> It is perfectly possible to encrypt a message such that two different keys can decrypt it. There is nothing in modern encryption that makes that impossible.

Not really, any more than it's possible to write a message that says the same thing whether you read it in English or Swahili. You might be able to do it once as a novelty, but the approach won't generalize.

There are multiple-recipient schemes, but they don't rely on using two different keys to decrypt the same message. Instead, you encrypt the message (once) using a (single) symmetric key, and you prepend a bunch of different messages saying "the symmetric key is xxxxxxxxxxx", one for each intended recipient. Those are encrypted with keys specific to each recipient, and each recipient has to attempt to decrypt them all and select the one that decrypted successfully.

The paper you link appears to be discussing an entirely different problem: its definition of a "multi-recipient encryption scheme" does not contemplate sending the same message to several different recipients:

> There are n receivers, numbered 1, ..., n.
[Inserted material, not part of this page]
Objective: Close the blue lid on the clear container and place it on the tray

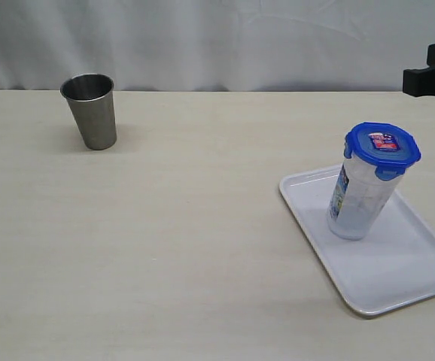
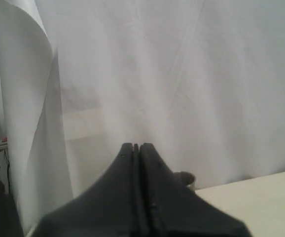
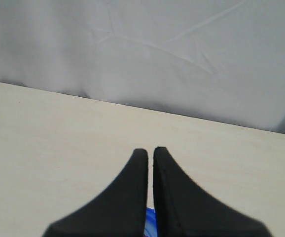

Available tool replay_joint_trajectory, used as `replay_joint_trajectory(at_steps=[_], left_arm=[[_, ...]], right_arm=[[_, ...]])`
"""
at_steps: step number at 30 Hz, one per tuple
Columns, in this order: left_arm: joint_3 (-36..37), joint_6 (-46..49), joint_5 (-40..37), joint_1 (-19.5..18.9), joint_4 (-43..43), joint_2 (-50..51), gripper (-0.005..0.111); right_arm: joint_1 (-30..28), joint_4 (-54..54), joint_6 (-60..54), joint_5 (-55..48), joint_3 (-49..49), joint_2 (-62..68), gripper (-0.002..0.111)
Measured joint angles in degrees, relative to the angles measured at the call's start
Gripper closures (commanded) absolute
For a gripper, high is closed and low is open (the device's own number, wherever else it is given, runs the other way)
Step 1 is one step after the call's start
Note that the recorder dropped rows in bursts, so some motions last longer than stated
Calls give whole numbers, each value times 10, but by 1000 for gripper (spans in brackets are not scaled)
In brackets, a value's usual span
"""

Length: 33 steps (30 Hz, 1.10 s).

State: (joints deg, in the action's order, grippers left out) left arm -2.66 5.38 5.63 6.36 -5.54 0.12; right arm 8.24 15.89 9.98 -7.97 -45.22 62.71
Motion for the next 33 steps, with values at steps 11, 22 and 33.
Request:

Each receiver i has generated for itself a secret decryption key sk_i and corresponding public encryption key pk_i. The sender now applies a multi-recipient encryption algorithm to pk_1, ..., pk_n and messages M_1, ..., M_n to obtain ciphertexts C_1, ..., C_n.

> Each receiver i can apply to sk_i and C_i a decryption algorithm that recovers M_i.

> We refer to the primitive enabling this type of encryption as a multi-recipient encryption scheme (MRES).

Note that there is no requirement for anyone other than recipient i to be able to understand message M_i. As described, all encryption schemes are multi-recipient encryption schemes, because you can just consider each message M_k individually and encrypt it to recipient k using a single-recipient scheme.